(Task objective): Copy out every line below without alteration.

(Extracted data):
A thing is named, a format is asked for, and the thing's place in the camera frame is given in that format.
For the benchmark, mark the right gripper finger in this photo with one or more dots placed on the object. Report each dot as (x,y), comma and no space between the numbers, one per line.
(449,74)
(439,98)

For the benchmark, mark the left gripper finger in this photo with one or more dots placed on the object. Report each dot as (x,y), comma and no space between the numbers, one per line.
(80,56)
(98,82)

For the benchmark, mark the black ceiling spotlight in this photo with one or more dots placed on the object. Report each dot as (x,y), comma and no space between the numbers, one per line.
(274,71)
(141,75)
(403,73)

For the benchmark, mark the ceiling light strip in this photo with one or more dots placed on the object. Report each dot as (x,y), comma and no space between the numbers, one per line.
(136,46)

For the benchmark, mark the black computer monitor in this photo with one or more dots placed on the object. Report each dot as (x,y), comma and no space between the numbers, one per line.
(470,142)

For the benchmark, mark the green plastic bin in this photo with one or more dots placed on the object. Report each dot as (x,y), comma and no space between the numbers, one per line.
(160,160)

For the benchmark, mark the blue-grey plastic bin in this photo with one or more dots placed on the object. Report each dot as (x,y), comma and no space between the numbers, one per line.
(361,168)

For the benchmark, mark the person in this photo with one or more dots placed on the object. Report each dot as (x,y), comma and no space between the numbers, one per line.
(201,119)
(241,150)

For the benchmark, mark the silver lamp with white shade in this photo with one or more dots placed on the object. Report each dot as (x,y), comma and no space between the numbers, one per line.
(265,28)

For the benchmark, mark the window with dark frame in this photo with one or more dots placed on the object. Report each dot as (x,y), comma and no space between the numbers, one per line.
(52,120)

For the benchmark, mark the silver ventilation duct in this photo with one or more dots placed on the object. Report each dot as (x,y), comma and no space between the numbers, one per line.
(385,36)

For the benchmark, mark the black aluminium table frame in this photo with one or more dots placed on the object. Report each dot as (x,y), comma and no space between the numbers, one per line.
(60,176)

(Answer to this task):
A thing is named, a format is asked for, and the thing's place in the camera frame is given in that format.
For the benchmark, mark the right gripper finger in this photo with one or more dots placed on the object. Report each dot as (x,y), comma and no space between the numbers, one per line.
(449,74)
(439,98)

For the benchmark, mark the left gripper finger in this photo with one or more dots placed on the object. Report each dot as (x,y), comma and no space between the numbers, one per line.
(80,56)
(98,82)

For the benchmark, mark the black ceiling spotlight in this photo with one or more dots placed on the object. Report each dot as (x,y), comma and no space between the numbers, one per line.
(274,71)
(141,75)
(403,73)

For the benchmark, mark the ceiling light strip in this photo with one or more dots placed on the object. Report each dot as (x,y), comma and no space between the numbers, one per line.
(136,46)

For the benchmark, mark the black computer monitor in this photo with one or more dots placed on the object. Report each dot as (x,y), comma and no space between the numbers, one per line.
(470,142)

For the benchmark, mark the green plastic bin in this photo with one or more dots placed on the object. Report each dot as (x,y), comma and no space between the numbers, one per line.
(160,160)

For the benchmark, mark the blue-grey plastic bin in this photo with one or more dots placed on the object. Report each dot as (x,y), comma and no space between the numbers, one per line.
(361,168)

For the benchmark, mark the person in this photo with one or more dots placed on the object. Report each dot as (x,y), comma and no space between the numbers, one per line.
(201,119)
(241,150)

For the benchmark, mark the silver lamp with white shade in this photo with one or more dots placed on the object. Report each dot as (x,y), comma and no space between the numbers, one per line.
(265,28)

For the benchmark, mark the window with dark frame in this photo with one or more dots placed on the object. Report each dot as (x,y), comma and no space between the numbers, one per line.
(52,120)

For the benchmark, mark the silver ventilation duct in this photo with one or more dots placed on the object. Report each dot as (x,y), comma and no space between the numbers, one per line.
(385,36)

For the benchmark, mark the black aluminium table frame in this photo with one or more dots placed on the object. Report each dot as (x,y), comma and no space between the numbers, one per line.
(60,176)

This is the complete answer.